THE NATIONAL Student Financial Aid Scheme (NSFAS) has denied paying R1,650 monthly allowances to 157,980 “ghost students” through the state-funded programme.
At the weekend, News24 reported that the embattled financial aid body had been paying ghost students millions of rand in funding, money which should have been reserved for deserving students.
According to the publication, the NSFAS had revealed on October 18 that a forensic probe had found that fired NSFAS CEO Andile Nongogo hand-picked four firms to pay around 1.1 million students their R1,650 monthly allowances directly and not through tertiary institutions, which had been the previous payment method.
It was alleged that the four fintech companies appointed to disburse the allowances had paid only 390,000 students since the contract started in July, leaving 157,980 beneficiaries unaccounted for and nearly R260.7 million going to unknown people.
On Tuesday, the NSFAS said there was no truth in the allegations.
“The NSFAS categorically denies the recent claims of late payments of allowances to students. NSFAS confirms that payment of allowances have been processed on time to all NSFAS beneficiaries.”
It said it had successfully distributed R681 million in allowances to more than 143,000 beneficiaries at TVET colleges in October.
“Owing to phishing threats, NSFAS had to put in place additional security measures to protect the system from potential fraudsters. As a result, the system upgrade caused delays in disbursing funds to universities. However, NSFAS, is still on track to disburse allowances to students on the 1st of November 2023,” the NSFAS said.

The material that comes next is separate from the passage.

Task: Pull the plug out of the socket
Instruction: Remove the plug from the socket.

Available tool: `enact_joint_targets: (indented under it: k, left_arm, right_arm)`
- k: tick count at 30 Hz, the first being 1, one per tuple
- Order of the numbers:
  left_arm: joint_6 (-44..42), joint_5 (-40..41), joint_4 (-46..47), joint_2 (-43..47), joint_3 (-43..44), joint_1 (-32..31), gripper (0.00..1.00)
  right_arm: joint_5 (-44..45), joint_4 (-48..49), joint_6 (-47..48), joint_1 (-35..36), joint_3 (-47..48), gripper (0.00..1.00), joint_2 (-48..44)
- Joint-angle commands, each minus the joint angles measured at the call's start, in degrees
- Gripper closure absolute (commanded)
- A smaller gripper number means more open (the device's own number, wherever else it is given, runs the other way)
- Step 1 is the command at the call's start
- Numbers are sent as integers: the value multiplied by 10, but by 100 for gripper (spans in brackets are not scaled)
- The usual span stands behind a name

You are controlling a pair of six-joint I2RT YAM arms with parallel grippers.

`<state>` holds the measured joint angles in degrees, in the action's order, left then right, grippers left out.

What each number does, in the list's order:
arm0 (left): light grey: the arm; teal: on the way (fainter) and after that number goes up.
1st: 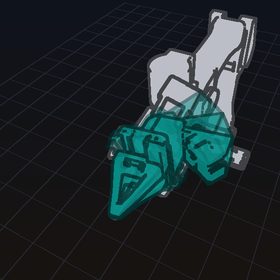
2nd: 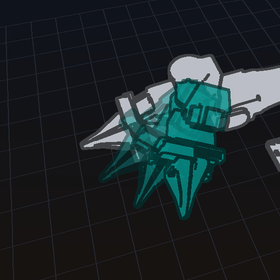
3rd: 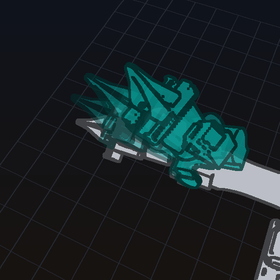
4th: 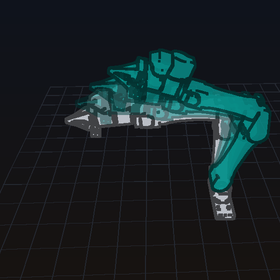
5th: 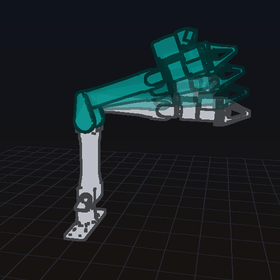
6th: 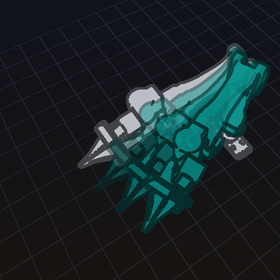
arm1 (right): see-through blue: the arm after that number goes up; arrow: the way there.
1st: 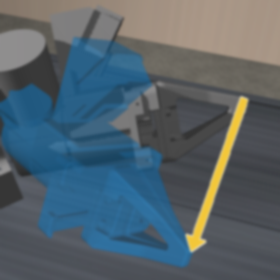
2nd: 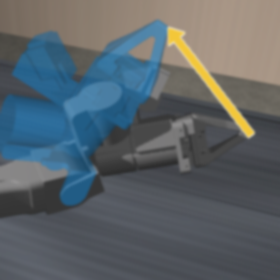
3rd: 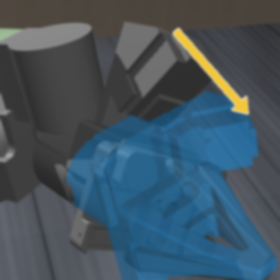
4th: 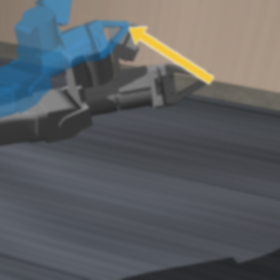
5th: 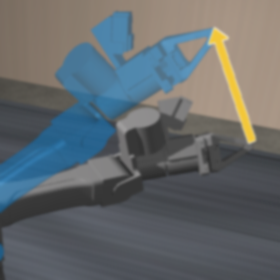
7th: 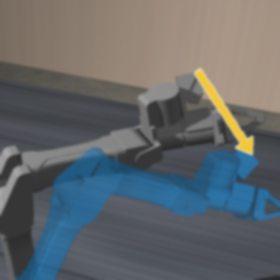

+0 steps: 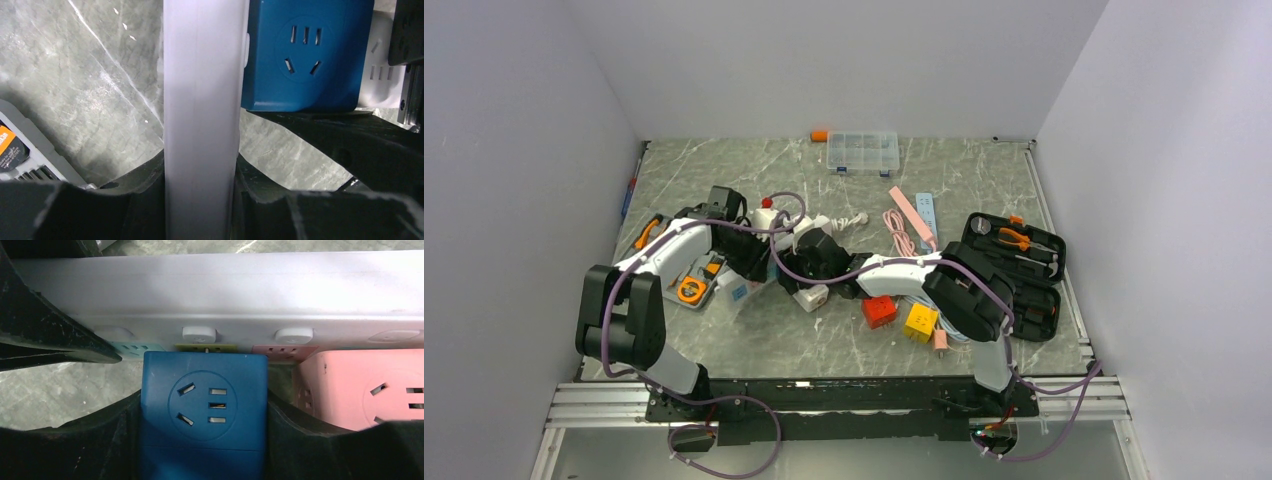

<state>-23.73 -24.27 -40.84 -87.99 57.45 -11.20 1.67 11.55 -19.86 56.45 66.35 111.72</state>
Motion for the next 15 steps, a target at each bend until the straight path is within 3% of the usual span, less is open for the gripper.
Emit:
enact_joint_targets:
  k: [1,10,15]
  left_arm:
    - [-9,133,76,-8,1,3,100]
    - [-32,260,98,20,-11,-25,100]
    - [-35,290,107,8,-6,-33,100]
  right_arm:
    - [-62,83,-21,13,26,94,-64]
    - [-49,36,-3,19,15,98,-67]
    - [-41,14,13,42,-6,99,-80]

During a standing committee on public accounts (Scopa) meeting on Tuesday, the Special Investigative Unit (SIU) said its findings into the government financial scheme had picked up payments to non-existent students.

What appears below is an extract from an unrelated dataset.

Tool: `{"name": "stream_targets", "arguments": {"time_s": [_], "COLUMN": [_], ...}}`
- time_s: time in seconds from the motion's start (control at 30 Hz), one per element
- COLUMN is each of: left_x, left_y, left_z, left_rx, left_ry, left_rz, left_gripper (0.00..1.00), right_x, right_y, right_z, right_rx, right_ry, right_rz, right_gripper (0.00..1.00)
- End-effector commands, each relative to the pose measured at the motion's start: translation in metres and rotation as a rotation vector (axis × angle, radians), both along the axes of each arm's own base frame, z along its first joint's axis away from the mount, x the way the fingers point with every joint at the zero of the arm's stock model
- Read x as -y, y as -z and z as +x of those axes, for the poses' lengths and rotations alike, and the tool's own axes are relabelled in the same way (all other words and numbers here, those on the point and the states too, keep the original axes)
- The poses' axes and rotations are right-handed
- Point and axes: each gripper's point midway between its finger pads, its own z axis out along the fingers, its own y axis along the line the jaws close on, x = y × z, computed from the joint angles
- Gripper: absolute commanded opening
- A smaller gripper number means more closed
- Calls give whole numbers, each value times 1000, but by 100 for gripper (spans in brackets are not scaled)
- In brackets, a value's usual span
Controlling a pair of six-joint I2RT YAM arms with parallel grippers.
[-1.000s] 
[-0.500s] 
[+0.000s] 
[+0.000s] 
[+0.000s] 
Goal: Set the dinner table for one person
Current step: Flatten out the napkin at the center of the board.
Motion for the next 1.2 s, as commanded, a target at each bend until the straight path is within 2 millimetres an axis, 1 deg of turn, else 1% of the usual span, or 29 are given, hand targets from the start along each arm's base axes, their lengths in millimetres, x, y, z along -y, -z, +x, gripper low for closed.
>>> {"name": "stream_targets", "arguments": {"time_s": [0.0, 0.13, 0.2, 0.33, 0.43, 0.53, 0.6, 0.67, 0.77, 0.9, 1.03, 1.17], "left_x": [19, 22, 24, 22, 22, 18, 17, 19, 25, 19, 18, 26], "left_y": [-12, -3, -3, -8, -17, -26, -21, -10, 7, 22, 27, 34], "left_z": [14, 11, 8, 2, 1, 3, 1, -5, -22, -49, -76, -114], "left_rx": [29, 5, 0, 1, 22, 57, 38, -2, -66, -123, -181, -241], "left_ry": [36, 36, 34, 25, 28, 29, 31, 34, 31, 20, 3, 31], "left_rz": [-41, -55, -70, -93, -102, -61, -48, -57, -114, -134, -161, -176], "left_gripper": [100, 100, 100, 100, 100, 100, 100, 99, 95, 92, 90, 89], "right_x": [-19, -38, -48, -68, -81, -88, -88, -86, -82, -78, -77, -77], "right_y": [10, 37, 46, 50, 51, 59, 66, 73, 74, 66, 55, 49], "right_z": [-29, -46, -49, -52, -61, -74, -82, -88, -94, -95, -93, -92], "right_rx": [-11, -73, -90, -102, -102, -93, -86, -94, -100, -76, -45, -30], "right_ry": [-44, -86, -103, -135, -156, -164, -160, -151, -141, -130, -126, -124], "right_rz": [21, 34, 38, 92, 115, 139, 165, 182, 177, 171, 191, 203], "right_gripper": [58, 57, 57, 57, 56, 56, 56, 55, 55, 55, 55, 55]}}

SIU chief national investigator Leonard Lekgetho told Scopa that at 15 higher education institutions in Gauteng, R1.9 billion (R1,992,784,618) was paid to students who did not qualify.
The scheme’s board chairperson, Ernest Khosa, said it has taken numerous steps to streamline its processes to minimise delays and fraudulent activities.

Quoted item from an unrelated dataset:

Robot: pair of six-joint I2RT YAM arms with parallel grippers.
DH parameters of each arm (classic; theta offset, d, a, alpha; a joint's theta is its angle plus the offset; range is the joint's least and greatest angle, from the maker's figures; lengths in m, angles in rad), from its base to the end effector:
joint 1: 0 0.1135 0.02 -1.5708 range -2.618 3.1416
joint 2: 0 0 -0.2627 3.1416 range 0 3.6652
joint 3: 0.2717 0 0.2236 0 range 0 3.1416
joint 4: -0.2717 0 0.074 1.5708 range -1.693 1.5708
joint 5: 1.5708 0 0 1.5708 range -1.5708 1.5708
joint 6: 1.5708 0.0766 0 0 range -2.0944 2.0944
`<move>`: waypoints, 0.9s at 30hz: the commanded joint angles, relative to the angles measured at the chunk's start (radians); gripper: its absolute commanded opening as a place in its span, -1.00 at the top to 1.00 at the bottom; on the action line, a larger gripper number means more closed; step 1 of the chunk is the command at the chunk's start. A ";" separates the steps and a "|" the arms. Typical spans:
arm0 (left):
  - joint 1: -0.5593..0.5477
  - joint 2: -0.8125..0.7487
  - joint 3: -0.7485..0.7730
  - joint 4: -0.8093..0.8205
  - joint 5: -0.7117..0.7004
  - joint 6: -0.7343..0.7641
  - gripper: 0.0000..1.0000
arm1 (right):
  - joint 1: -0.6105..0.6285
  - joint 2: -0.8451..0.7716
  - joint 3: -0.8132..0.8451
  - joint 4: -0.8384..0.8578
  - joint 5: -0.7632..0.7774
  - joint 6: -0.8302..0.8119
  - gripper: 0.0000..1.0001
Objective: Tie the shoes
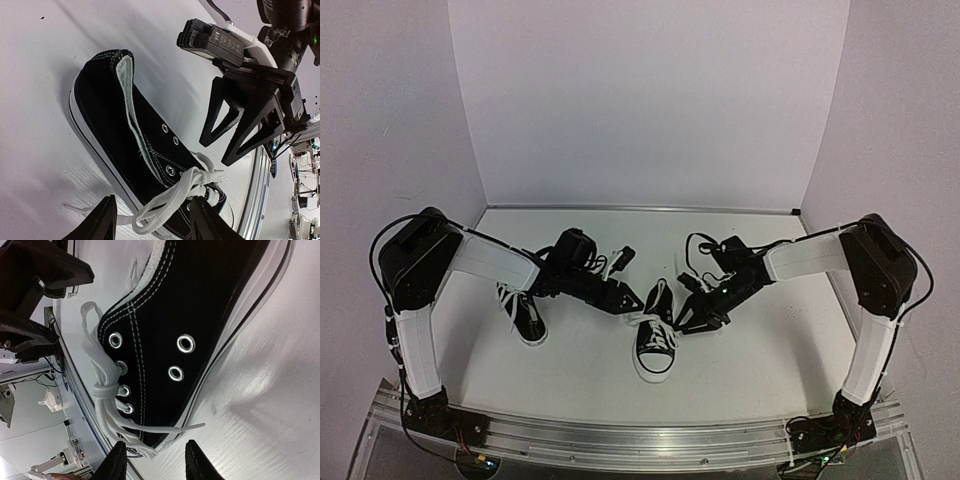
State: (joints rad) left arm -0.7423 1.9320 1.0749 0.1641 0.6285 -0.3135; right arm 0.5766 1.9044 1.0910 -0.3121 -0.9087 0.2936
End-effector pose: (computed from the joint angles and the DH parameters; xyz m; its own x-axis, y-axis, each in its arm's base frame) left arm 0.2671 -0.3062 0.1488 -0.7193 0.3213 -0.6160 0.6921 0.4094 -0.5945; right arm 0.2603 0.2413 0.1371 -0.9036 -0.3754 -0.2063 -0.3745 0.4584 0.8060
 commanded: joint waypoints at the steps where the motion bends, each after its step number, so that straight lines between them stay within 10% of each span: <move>1: 0.010 0.010 0.045 -0.008 0.026 0.016 -0.04 | 0.003 0.042 0.053 -0.035 0.034 -0.056 0.24; 22: 0.023 0.019 0.048 -0.020 0.033 0.008 -0.15 | 0.039 0.096 0.118 -0.084 -0.031 -0.136 0.23; 27: 0.026 0.014 0.048 -0.030 0.036 0.021 -0.15 | 0.039 0.095 0.116 -0.100 -0.018 -0.142 0.66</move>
State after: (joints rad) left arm -0.7239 1.9507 1.0809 0.1551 0.6459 -0.3119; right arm 0.6115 1.9940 1.1785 -0.3876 -0.9134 0.1818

“We understand the critical importance of these funds to our students, and we are continuously working to make the payment process as efficient as possible. Our commitment is to the higher education community remains steadfast.
“The News24 article which claimed that NSFAS paid monthly allowances to 157,980 ghost students is factually incorrect and improbable. NSFAS takes measures to ensure the accuracy and authenticity of student information through The Know Your Customer (KYC) validation process,“ said Khosa.